■ Activity ■
Every line in the records below between the one holding "Note: for this drill, mark the person's left leg" and the one holding "The lines of", inclusive, is to be set down exactly; all other lines are to be left out.

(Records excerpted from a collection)
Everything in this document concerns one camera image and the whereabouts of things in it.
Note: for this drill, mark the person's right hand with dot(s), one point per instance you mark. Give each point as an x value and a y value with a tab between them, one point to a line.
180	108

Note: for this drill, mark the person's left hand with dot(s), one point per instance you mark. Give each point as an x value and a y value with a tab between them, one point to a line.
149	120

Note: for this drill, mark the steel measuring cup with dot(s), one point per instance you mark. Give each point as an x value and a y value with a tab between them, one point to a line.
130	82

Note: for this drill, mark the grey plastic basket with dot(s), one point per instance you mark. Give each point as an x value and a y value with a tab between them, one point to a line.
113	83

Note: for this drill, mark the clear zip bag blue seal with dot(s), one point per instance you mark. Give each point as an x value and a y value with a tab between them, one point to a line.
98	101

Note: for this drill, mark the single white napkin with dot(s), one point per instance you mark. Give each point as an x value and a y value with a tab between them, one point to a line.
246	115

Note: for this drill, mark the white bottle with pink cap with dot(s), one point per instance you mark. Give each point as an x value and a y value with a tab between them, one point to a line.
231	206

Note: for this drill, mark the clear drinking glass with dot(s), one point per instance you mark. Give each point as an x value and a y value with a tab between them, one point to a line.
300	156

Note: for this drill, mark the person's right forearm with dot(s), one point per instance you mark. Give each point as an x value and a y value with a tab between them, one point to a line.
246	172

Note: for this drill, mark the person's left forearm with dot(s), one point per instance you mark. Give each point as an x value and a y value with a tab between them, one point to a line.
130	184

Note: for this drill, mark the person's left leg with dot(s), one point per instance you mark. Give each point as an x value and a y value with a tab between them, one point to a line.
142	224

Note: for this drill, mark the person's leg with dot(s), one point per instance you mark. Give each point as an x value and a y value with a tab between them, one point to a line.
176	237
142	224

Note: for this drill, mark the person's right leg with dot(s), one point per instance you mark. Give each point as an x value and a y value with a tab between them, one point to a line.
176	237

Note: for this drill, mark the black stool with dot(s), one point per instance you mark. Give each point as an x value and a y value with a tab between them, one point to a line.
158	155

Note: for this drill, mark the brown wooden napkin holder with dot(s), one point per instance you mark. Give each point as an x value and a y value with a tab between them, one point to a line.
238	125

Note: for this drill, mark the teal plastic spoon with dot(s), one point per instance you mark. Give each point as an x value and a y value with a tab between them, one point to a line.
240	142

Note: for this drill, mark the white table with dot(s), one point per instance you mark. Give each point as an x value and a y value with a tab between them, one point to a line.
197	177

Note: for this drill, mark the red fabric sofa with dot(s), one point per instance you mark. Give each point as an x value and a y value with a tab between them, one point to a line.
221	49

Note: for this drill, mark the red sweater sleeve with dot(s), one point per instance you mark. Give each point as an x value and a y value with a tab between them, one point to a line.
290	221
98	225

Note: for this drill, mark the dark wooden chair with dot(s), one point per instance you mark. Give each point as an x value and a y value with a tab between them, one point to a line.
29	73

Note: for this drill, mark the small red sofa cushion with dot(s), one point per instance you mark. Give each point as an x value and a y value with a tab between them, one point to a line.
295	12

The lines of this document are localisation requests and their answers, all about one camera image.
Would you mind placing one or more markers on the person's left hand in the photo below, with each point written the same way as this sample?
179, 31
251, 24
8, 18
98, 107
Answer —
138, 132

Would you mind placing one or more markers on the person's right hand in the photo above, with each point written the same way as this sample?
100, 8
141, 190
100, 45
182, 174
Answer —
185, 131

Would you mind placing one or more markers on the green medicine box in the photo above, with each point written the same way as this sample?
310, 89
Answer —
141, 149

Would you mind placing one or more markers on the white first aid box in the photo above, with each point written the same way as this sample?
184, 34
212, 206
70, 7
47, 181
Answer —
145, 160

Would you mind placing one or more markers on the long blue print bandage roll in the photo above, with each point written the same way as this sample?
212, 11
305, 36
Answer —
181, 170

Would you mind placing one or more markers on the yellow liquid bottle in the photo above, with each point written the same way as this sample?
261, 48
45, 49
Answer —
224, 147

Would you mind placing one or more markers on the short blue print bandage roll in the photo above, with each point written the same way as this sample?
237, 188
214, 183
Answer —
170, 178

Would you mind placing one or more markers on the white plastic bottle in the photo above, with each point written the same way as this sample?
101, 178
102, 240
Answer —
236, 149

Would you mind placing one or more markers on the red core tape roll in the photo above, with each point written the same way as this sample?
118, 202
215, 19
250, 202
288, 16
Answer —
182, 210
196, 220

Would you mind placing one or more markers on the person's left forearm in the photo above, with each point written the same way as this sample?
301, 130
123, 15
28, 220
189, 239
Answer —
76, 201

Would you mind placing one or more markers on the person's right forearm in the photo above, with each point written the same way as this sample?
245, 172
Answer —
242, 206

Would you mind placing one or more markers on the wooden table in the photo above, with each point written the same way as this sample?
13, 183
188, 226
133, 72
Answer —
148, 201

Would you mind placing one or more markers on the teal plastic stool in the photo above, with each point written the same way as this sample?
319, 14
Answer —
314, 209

■ Reply ■
Note: for this drill, mark the person's left leg with dot(s), one point per instance you mark. Give each point as an x value and a y value with a tab between them, one point to a line.
142	224

Note: for this drill, mark the person's leg with dot(s), one point per instance you mark. Give each point as an x value and a y value with a tab between them, one point to a line.
176	237
142	224

Note: for this drill, mark the person's right leg with dot(s), one point per instance you mark. Give each point as an x value and a y value with a tab between them, one point to a line.
176	237

Note: for this drill, mark the black stool with dot(s), one point per instance you mark. Give each point as an x value and a y value with a tab between them, one point to a line.
158	155

Note: for this drill, mark the brown wooden napkin holder with dot(s), one point per instance you mark. Give each point as an x value and a y value with a tab between them, one point to a line.
238	125

Note: for this drill, mark the teal plastic spoon with dot(s), one point per instance you mark. Give each point as an x value and a y value with a tab between them, one point to a line.
240	142

Note: for this drill, mark the white table with dot(s), one point per instance you mark. Give each point as an x value and a y value with a tab between them, one point to a line.
197	177

Note: for this drill, mark the red fabric sofa with dot(s), one point per instance you mark. Give each point as an x value and a y value with a tab between them, one point to a line.
221	49

Note: for this drill, mark the red sweater sleeve with dot(s), one point per instance you mark. Give each point as an x value and a y value with a tab between them, one point to a line.
290	221
98	225

Note: for this drill, mark the dark wooden chair with dot(s), one point per instance you mark. Give each point as an x value and a y value with a tab between them, one point to a line.
29	73

Note: for this drill, mark the small red sofa cushion with dot(s), one point per instance you mark. Give each point as an x value and a y value with a tab between them, one point to a line.
295	12

The lines of this document are localisation requests and their answers, all about one camera image.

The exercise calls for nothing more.